Abram’s witness of God before these Egyptians was destroyed. All they wanted was rid of him. The attitude of the Egyptians was; “take your things and go”. Abram was justly rebuked by the one he should have been a blessing to but instead of a blessing he was a curse. Also the riches that Abram and Lot acquired ultimately caused their separation and as we seen before Hagar was among the maidservants and her entrance into Abram’s and Sarai’s life was a source of much distress. Yet in the midst of all this we see God’s hand of mercy on Abram and Sarai. Pharaoh could have had Abram killed, the thing Abram feared the most could have come upon him. But God is faithful even when we are not;
2 Timothy 2:13
If we are faithless, He remains faithful; He cannot deny Himself.

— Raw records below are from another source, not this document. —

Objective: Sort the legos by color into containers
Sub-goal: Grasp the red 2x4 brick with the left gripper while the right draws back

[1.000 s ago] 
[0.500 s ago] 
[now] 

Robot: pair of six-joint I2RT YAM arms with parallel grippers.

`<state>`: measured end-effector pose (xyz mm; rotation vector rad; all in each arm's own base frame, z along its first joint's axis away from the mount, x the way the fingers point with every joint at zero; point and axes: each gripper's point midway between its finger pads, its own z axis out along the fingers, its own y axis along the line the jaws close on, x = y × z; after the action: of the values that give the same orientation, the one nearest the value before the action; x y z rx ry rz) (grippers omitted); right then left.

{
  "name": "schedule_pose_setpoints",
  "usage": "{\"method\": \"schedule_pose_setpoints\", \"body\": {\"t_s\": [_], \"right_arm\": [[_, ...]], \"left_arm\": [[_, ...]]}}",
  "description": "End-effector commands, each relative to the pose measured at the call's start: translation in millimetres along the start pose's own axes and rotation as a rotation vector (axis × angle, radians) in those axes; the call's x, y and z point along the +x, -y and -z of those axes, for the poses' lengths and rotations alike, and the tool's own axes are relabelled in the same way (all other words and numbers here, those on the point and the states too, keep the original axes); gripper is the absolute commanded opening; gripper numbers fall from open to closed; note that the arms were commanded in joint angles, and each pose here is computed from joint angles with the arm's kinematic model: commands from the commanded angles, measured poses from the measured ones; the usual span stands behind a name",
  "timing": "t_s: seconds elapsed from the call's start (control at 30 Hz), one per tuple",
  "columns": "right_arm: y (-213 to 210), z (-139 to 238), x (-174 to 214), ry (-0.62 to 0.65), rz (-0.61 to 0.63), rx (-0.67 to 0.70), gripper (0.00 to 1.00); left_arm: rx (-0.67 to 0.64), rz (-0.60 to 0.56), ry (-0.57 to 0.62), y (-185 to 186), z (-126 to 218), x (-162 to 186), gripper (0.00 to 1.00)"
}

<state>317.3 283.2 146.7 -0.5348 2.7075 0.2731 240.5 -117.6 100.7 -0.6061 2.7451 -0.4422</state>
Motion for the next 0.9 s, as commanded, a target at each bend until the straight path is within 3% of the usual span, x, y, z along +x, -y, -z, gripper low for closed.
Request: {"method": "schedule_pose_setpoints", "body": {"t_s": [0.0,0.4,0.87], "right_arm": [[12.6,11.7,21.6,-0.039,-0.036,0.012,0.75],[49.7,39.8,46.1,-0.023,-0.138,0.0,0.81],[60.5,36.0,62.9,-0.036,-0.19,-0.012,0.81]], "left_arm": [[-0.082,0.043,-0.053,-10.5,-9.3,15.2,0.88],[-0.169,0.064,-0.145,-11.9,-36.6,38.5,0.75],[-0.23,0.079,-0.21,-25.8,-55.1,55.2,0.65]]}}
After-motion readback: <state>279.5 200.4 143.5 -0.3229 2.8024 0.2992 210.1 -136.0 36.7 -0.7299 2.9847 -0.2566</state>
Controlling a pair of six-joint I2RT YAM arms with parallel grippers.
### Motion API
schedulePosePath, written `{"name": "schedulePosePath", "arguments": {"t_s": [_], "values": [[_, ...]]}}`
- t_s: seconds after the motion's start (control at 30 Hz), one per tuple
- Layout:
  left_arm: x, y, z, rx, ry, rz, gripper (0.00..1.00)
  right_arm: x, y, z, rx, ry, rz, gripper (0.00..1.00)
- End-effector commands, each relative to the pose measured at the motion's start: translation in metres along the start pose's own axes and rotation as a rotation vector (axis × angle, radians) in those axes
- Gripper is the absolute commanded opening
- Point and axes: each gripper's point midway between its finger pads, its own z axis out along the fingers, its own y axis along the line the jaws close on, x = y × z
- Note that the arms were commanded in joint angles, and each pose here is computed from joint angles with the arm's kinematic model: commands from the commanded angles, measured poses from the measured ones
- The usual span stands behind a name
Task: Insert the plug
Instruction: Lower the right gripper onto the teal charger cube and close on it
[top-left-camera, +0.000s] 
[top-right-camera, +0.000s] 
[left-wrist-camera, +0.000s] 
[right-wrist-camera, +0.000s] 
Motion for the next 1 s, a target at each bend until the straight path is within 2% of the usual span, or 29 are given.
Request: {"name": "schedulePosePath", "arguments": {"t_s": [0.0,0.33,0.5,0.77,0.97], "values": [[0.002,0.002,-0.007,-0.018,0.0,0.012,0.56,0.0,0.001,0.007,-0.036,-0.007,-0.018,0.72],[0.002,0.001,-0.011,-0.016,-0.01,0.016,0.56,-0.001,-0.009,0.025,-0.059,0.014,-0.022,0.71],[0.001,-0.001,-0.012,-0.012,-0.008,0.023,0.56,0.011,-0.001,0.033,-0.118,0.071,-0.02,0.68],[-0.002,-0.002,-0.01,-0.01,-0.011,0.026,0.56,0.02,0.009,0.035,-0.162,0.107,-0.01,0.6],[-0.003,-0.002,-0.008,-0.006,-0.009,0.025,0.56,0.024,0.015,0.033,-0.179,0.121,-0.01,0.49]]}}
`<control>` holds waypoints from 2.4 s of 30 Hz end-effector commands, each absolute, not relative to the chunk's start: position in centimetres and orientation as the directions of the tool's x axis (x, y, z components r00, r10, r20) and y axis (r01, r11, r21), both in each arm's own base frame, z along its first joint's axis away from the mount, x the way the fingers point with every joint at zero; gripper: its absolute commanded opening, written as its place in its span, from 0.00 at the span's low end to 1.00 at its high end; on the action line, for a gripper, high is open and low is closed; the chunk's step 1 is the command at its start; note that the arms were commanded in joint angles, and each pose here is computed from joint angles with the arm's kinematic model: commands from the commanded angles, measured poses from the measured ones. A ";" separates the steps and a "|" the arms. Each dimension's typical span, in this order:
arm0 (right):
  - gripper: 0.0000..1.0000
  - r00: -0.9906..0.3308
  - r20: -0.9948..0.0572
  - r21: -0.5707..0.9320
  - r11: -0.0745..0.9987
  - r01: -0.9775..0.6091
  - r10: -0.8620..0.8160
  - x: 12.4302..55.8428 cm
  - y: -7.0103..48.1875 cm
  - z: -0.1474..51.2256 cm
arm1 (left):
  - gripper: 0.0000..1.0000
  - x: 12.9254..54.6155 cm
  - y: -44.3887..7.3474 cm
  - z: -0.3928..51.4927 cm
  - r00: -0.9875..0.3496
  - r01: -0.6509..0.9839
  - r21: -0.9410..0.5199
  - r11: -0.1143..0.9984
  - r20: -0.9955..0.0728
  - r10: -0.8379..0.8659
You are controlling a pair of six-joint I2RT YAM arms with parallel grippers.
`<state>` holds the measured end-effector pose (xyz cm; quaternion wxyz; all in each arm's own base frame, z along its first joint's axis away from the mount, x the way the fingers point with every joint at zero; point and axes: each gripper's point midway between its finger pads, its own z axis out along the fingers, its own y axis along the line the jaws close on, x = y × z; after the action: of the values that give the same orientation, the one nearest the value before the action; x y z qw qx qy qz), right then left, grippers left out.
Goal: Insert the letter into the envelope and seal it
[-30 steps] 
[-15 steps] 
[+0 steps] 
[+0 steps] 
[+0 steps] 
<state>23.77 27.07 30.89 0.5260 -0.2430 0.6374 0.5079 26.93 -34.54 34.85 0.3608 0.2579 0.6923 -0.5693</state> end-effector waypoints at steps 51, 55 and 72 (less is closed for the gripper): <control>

God has a plan for Abram and through His mercy He protects him, even to the point that Pharaoh commands his men concerning Abram which really means he would not allow his men to hinder Abram as he left.
Verses 13: 1-4
And Abram went up out of Egypt, he, and his wife, and all that he had, and Lot with him, into the south. And Abram was very rich in cattle, in silver, and in gold. And he went on his journeys from the south even to Bethel, unto the place where his tent had been at the beginning, between Bethel and Hai; Unto the place of the altar, which he had make there at the first: and there Abram called on the name of the LORD.
Although God is faithful even when we are not we see that He brings us back to the place where we strayed from His will, for where do we find Abram but right back to the alter between Bethel and Hai, Right back to the place between Bethel the House of God and Hai the place of ruin, it is here we see Abram repents, he has turned around, he has gone back to the place where he left God, he returns to the alter of God and God’s will for his life.
How long was Abram in Egypt; we do not know. How many years were wasted in the land of Egypt, we do not know. God has all the time of eternity to wait for our return but do you, do you have all the time of eternity to fulfill God’s will for your life?
Too many people feel like God has abandoned them. Yet Jesus gives us the promise “I will never leave thee nor forsake thee.” God has not abandoned us; He is waiting right back at the place we decided not to follow Him, the place where we chose our own way.
Are you in a time of testing? Do not think you can find what you need by running to Egypt? You will find a kind of relief, but the price of Egypt is a terrible price.
When we have chosen the wrong path, when we find ourselves out of God’s will let us say with the prophet Micah;
Do not rejoice over me, my enemy; When I fall, I will arise; When I sit in darkness, The Lord will be a light to me. I will bear the indignation of the Lord, Because I have sinned against Him, Until He pleads my case and executes justice for me. He will bring me forth to the light; I will see His righteousness. Micah 7:8-9
When we have strayed from God’s will for our life, we need to repent which means to turn around and go back to the place where we left Him, He is waiting for you. Call on Him and He will answer, he will bring you forth to the light and you will behold His righteousness once again.